0000235298~0080387170~~0000013338~COMPANY~CONTACT~ADDRESS~CITY~STATE~ZIP~US~INFO1~EMAIL~~INFO2~INFO3~PS~Y~3
0000235700~0080387811~~0000402296~ COMPANY ~~ ADDRESS ~ CITY ~STATE~ZIP~US~~ EMAIL ~~INFO2~INFO3~FS ~Y~

Also keep in mind there may or may not be a Y or even a 3 at the end, leaving data possibly looking like this PS~~. However, the system will know what to do as long as there is a Carriage Return at the end. [FONT=Calibri]The only tip i can think of regarding patterns is there will always be 18 ~ delimiters if that helps with finding a pattern.

I hope I have not confused this and that someone might be able to help me out with this. Thank you for any help you might have as well as your time.
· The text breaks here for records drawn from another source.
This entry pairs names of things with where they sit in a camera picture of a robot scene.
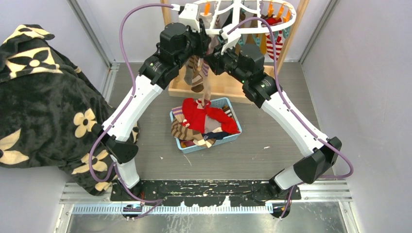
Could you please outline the beige maroon-toe sock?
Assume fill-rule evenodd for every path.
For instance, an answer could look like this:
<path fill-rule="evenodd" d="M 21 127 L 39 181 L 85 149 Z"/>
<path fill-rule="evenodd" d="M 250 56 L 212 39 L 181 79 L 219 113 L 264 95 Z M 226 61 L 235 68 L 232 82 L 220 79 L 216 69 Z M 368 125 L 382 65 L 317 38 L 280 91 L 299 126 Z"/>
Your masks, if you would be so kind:
<path fill-rule="evenodd" d="M 202 61 L 202 66 L 200 69 L 200 76 L 203 79 L 203 95 L 201 98 L 202 101 L 202 105 L 205 106 L 206 105 L 206 101 L 210 101 L 211 98 L 211 85 L 208 79 L 208 72 L 209 72 L 209 65 L 208 63 L 203 60 Z"/>

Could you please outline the white oval clip hanger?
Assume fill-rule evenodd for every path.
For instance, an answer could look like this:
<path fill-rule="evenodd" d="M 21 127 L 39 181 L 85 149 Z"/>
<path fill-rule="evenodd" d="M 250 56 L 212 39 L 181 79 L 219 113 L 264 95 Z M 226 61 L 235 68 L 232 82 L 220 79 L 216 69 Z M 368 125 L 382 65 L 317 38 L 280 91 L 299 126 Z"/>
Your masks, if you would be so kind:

---------- Post updated at 02:44 PM ---------- Previous update was at 12:14 PM ----------

In addition to the pattern I mentioned already, you can basically state that after the 18th ~ delimiter if there is a 3 then add a carriage return after the 3 otherwise add a carriage return after the 18th ~ delimiter.

awk solution. not sed.

 
awk -f a.awk infile

where a.awk:

 
{
 FS="~";
 for (i=1; i<=NF; i++) {
  if (length($(i))>10 && $i ~ /.[0-9][0-9][0-9][0-9][0-9][0-9][0-9][0-9][0-9][0-9]$/) {
    w1=$(i);
    sub(/[0-9][0-9][0-9][0-9][0-9][0-9][0-9][0-9][0-9][0-9]$/, "", w1);
    print w1 "";
    w2=substr($(i), 1+length(w1));
    printf (w2) "~";
  } else {
    if (i==NF) {
       print $(i);
    } else {
       printf $(i) "~";
    }
  }
 }
}
 

Works for first field of 10 digits.

This is nearly exactly what we need rdrtx1 thank you. However, for some reason it adds delimiters where they shouldn't be but only in the first line. Otherwise, all other lines are perfect.

Original first line:

0000255844~0080417885~~0000031501~FIRST LAST~DBA ANY COMPANY~142 W 1050 N~CITY~STATE~ZIP~US~INFO1~EMAIL~INFO2~INFO3~INFO4~CS~Y~3

After script:

0000255844~0080417885~~0000031501~FIRST~LAST~DBA~ANY~COMPANY~142~W~1050~N~CITY~STATE~ZIP~US~INFO1~EMAIL~INFO2~INFO3~INFO4~CS~Y~3

Using 1 line in input file:

0000255844~0080417885~~0000031501~FIRST LAST~DBA ANY COMPANY~142 W 1050 N~CITY~STATE~ZIP~US~INFO1~EMAIL~INFO2~INFO3~INFO4~CS~Y~3

Output:

 
0000255844~0080417885~~0000031501~FIRST LAST~DBA ANY COMPANY~142 W 1050 N~CITY~STATE~ZIP~US~INFO1~EMAIL~INFO2~INFO3~INFO4~CS~Y~3
 

I do not get spaces replaced by "~".

Maybe using sledge hammer to escape spaces:

New awk:

 
{
 FS="~";
 gsub(" ","!");
 for (i=1; i<=NF; i++) {
  if (length($(i))>10 && $i ~ /.[0-9][0-9][0-9][0-9][0-9][0-9][0-9][0-9][0-9][0-9]$/) {
    w1=$(i);
    sub(/[0-9][0-9][0-9][0-9][0-9][0-9][0-9][0-9][0-9][0-9]$/, "", w1);
    gsub("!"," ", w1);
    print w1 "";
    w2=substr($(i), 1+length(w1));
    gsub("!"," ", w2);
    printf (w2) "~";
  } else {
    gsub("!"," ", $(i));
    if (i==NF) {
       print $(i);
    } else {
       printf $(i) "~";
    }
  }
 }
}

1 Like

Don't know if I understand the problem exactly, but this sed maybe solve it:

sed -E 's/([^~]*~){18}3?/&\
/'
1 Like

Success!! That worked great rdrtx1. Thank you again. 244an I have not tried your solution yet but thank you for responding. I will post again when I try it.